Aber sonst? Der HSV befindet sich unglücklicherweise genau in der Phase der Saison, in der er sich endlich einmal frühzeitig retten könnte, in einem grässlichen Formtief. Die Stürmer treffen nicht, der einzige offensive Spieler, der trifft (Nicolai Müller), hat sich im letzten Spiel gegen Borussia Dortmund verletzt und wird nur angeschlagen gegen Bremen antreten können. Der Spieler, der in den vergangenen Monaten die größte Sicherheit ausstrahlte (Torwart René Adler) hat gegen Borussia Dortmund eine Rote Karte bekommen und ist gegen Bremen gesperrt. Und insgesamt betrachtet, trat die Mannschaft in den letzten Spielen derart unbeherzt auf, dass selbst jene Fans, die zwei komplette Spielzeiten unterirdischen Fußball ertrugen und trotzdem zu ihrem Team standen, es nicht mehr aushielten und die Spieler auspfiffen.

Die Spieler von Werder Bremen scheinen hingegen gerade eine andere Entwicklung zu nehmen. Sie haben vergangenes Wochenende gegen Wolfsburg gewonnen, sie haben einen Torjäger (Claudio Pizarro), der zwar für Fußballerverhältnisse sehr alt ist (37), mit 13 Toren aber immer noch einer der besten der Liga. Und sie haben die Chance, mit einem Sieg gegen den HSV endlich einmal wieder von den letzten drei Plätzen zu kommen. Das motiviert zusätzlich.
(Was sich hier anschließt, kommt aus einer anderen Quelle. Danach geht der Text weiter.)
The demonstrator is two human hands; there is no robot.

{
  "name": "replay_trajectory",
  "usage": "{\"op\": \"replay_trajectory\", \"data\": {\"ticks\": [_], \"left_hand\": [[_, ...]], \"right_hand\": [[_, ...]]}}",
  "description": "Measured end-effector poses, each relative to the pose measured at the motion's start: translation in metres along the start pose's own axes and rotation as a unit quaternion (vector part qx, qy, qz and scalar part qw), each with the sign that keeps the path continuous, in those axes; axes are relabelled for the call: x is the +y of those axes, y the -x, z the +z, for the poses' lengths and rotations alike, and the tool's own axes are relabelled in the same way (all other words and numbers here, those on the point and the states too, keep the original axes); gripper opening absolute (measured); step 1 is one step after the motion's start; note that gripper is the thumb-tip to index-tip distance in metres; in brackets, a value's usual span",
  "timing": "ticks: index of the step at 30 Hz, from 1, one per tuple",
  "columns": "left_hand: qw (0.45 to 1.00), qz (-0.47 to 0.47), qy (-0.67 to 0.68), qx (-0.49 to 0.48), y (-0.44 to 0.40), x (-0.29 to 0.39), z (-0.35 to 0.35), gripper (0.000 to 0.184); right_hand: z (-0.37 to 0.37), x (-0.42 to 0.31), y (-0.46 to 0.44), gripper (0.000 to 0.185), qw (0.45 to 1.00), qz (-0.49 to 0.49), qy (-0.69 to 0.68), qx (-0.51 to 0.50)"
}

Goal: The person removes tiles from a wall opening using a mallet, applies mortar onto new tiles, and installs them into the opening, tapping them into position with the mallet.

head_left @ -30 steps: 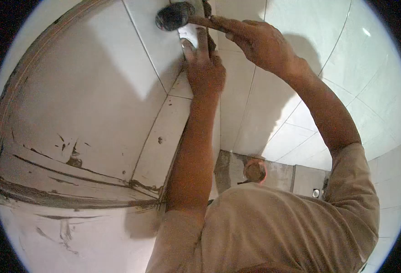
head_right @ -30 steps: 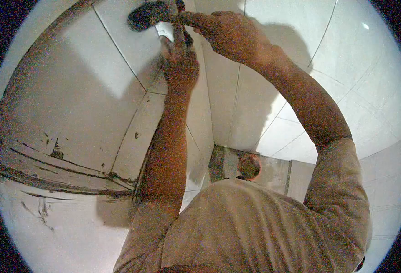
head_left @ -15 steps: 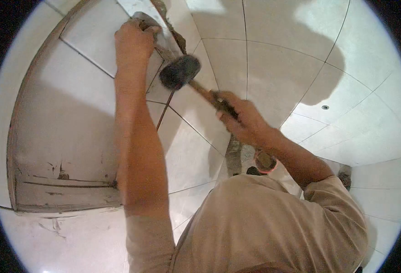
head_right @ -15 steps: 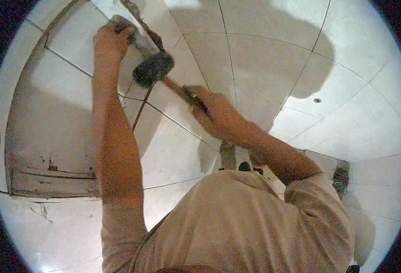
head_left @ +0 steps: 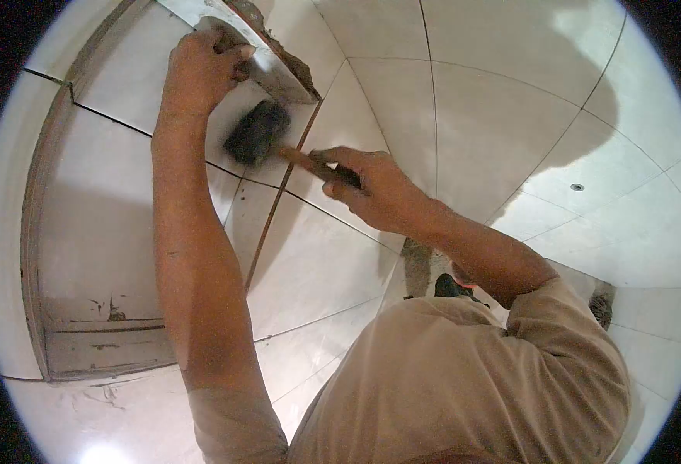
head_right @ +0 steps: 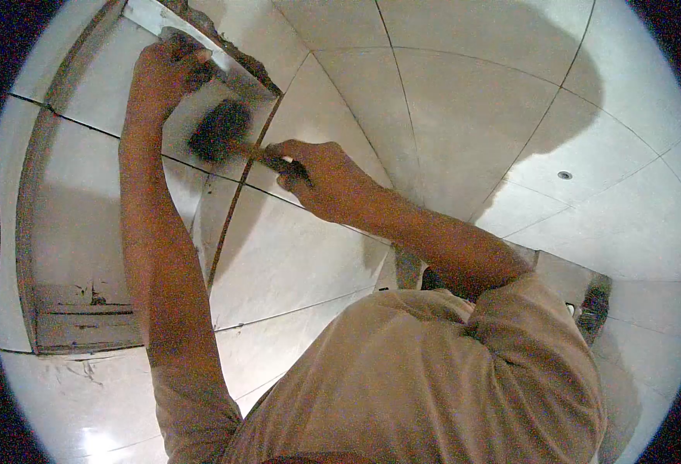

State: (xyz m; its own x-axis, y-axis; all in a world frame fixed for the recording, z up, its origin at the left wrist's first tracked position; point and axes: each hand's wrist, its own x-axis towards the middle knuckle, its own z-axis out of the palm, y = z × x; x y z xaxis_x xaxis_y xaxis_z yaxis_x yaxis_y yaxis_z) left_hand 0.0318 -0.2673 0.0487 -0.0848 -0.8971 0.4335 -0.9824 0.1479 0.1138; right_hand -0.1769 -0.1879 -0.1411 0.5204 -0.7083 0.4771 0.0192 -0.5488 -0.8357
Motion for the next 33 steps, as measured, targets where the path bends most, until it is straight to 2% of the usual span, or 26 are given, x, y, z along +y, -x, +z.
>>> {"op": "replay_trajectory", "data": {"ticks": [2, 6, 8, 9, 11, 15, 17, 18, 19, 20, 21, 22, 23, 24, 25, 26, 27, 28, 30, 32, 33], "left_hand": [[0.998, 0.043, -0.015, 0.037, 0.001, 0.003, 0.001, 0.025], [1.0, -0.004, 0.011, 0.012, 0.002, 0.003, 0.003, 0.025], [0.971, 0.157, -0.159, 0.087, -0.008, -0.019, 0.01, 0.025], [0.968, 0.159, -0.169, 0.093, -0.004, -0.011, 0.003, 0.025], [0.998, 0.007, 0.028, 0.05, 0.012, 0.01, 0.001, 0.024], [0.997, -0.036, 0.021, 0.067, 0.029, 0.016, 0.003, 0.023], [0.947, -0.061, 0.29, 0.125, 0.04, 0.016, 0.007, 0.029], [0.892, -0.082, 0.424, 0.129, 0.047, 0.023, 0.006, 0.036], [0.894, -0.084, 0.421, 0.132, 0.052, 0.026, 0.004, 0.036], [0.848, -0.095, 0.5, 0.148, 0.057, 0.028, 0.003, 0.035], [0.795, -0.103, 0.576, 0.163, 0.06, 0.029, 0.004, 0.035], [0.795, -0.102, 0.574, 0.167, 0.063, 0.029, 0.007, 0.035], [0.768, -0.1, 0.613, 0.155, 0.068, 0.027, 0.012, 0.036], [0.739, -0.098, 0.65, 0.146, 0.072, 0.024, 0.02, 0.037], [0.739, -0.097, 0.649, 0.152, 0.074, 0.012, 0.037, 0.037], [0.86, -0.071, 0.467, 0.194, 0.073, -0.003, 0.06, 0.04], [0.937, -0.043, 0.261, 0.226, 0.069, 0.001, 0.066, 0.042], [0.937, -0.046, 0.259, 0.23, 0.066, 0.008, 0.075, 0.042], [0.884, -0.055, 0.328, 0.33, 0.055, 0.047, 0.084, 0.048], [0.877, -0.061, 0.341, 0.333, 0.045, 0.052, 0.089, 0.049], [0.872, -0.062, 0.352, 0.335, 0.042, 0.054, 0.091, 0.049]], "right_hand": [[0.0, -0.008, 0.002, 0.042, 0.996, 0.075, -0.007, 0.048], [0.0, 0.001, 0.006, 0.042, 0.999, 0.032, -0.039, -0.001], [-0.003, -0.006, 0.003, 0.043, 0.991, 0.126, -0.01, 0.032], [-0.003, -0.009, 0.002, 0.043, 0.993, 0.115, -0.014, 0.034], [-0.002, -0.011, 0.005, 0.043, 0.995, 0.093, -0.039, 0.001], [-0.004, -0.006, 0.015, 0.043, 0.998, -0.017, -0.042, 0.047], [-0.013, -0.011, 0.016, 0.044, 0.995, -0.048, -0.066, 0.064], [-0.018, -0.009, 0.011, 0.044, 0.994, -0.056, -0.069, 0.063], [-0.024, -0.007, 0.005, 0.045, 0.991, -0.108, -0.048, 0.057], [-0.029, -0.006, 0.002, 0.045, 0.985, -0.16, -0.026, 0.051], [-0.036, -0.01, 0.003, 0.045, 0.985, -0.164, -0.028, 0.048], [-0.045, -0.016, 0.002, 0.044, 0.99, -0.12, -0.065, 0.016], [-0.053, -0.023, 0.001, 0.043, 0.992, -0.076, -0.101, -0.016], [-0.06, -0.031, -0.002, 0.043, 0.991, -0.081, -0.1, -0.02], [-0.066, -0.039, -0.009, 0.04, 0.99, -0.066, -0.122, -0.019], [-0.07, -0.044, -0.018, 0.039, 0.989, -0.059, -0.133, -0.021], [-0.073, -0.048, -0.027, 0.037, 0.988, -0.053, -0.144, -0.022], [-0.074, -0.052, -0.04, 0.036, 0.99, -0.078, -0.117, -0.021], [-0.07, -0.056, -0.065, 0.036, 0.99, -0.105, -0.092, -0.023], [-0.06, -0.057, -0.085, 0.034, 0.96, -0.258, -0.09, 0.064], [-0.061, -0.059, -0.088, 0.034, 0.959, -0.259, -0.091, 0.062]]}}
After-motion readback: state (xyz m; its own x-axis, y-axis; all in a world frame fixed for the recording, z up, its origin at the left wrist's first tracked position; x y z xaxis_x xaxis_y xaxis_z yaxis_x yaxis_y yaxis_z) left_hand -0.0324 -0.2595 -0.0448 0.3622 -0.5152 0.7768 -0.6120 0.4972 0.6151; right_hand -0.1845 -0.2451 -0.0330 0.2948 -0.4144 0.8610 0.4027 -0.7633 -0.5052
Freitagabend, HSV gegen Werder Bremen, das Nordderby, ausverkauftes Volksparkstadion. Es geht also um alles, mal wieder, um die Existenz der beiden Traditionsvereine in der Ersten Liga. Und die Fans des HSV können im Grunde nur darauf hoffen, dass ihre Mannschaft das machen wird, was sie schon so häufig in dieser Saison zeigte: genau das Gegenteil von dem, was man von ihr erwartet.